Instructions for the task: Copy each line in the data that includes the word "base".
= = = = =
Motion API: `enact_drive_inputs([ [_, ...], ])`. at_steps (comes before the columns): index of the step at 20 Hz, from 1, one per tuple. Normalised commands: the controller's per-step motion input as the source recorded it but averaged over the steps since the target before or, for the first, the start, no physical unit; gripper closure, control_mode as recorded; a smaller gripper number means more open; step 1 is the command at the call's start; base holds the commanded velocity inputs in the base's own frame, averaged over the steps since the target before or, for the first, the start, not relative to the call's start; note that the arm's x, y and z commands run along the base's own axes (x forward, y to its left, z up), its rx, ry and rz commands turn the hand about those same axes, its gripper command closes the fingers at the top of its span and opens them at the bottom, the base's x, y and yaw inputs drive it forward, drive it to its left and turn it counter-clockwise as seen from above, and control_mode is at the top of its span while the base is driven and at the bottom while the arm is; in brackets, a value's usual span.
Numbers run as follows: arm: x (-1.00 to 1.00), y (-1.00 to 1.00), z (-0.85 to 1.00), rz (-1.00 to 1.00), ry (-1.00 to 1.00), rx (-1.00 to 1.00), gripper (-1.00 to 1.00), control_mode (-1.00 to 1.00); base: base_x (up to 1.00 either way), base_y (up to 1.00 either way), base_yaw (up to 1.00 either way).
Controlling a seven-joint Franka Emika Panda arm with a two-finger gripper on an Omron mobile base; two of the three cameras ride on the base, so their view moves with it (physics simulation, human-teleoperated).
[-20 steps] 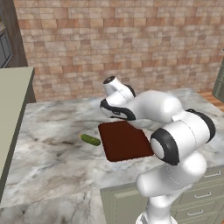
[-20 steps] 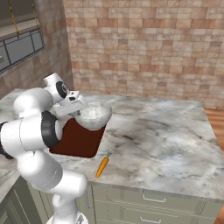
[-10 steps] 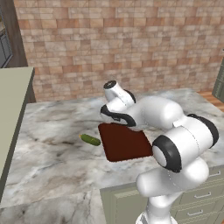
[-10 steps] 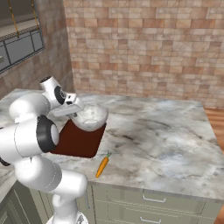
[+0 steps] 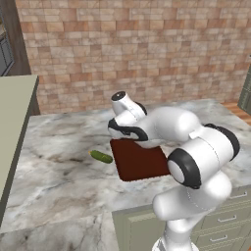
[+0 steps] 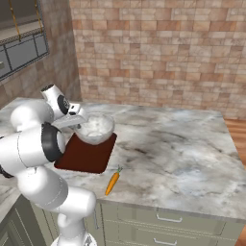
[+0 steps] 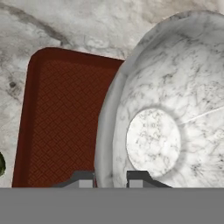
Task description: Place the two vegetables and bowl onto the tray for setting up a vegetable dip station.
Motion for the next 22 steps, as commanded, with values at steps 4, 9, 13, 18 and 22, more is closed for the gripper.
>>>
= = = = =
Reply to the exercise:
Motion API: `enact_drive_inputs([ [_, ...], ])`. at_steps (comes before the columns): index of the step at 20 Hz, from 1, one per tuple. Normalised commands: the controller's per-step motion input as the source recorded it but averaged over the steps since the target before or, for the first, the start, no physical unit; gripper closure, control_mode as recorded; a smaller gripper number means more open; step 1 is the command at the call's start; base holds the commanded velocity inputs in the base's own frame, averaged over the steps since the target before or, for the first, the start, not relative to the call's start; note that the arm's x, y and z commands run along the base's own axes (x forward, y to its left, z up), its rx, ry and rz commands turn the hand about those same axes, its gripper command closes the fingers at the top of its span and opens them at the bottom, the base's x, y and yaw inputs drive it forward, drive it to its left and turn it counter-clockwise as seen from above, and control_mode is at the top of its span while the base is driven and at the bottom while the arm is; in brackets, a value's usual span.
Numbers run as follows: arm: x (-1.00 to 1.00), y (-1.00 to 1.00), z (-0.85 to 1.00), rz (-1.00 to 1.00), ry (-1.00 to 1.00), rx (-1.00 to 1.00), gripper (-1.00 to 1.00), control_mode (-1.00 to 1.00); base: base_x (up to 1.00 either way), base_y (up to 1.00 either way), base_yaw (up to 1.00 either way).
Controlling a seven-joint Franka Emika Panda arm with a two-finger gripper on an Omron mobile base; two of the three cameras ride on the base, so their view moves with it (physics simulation, human-teleoperated).

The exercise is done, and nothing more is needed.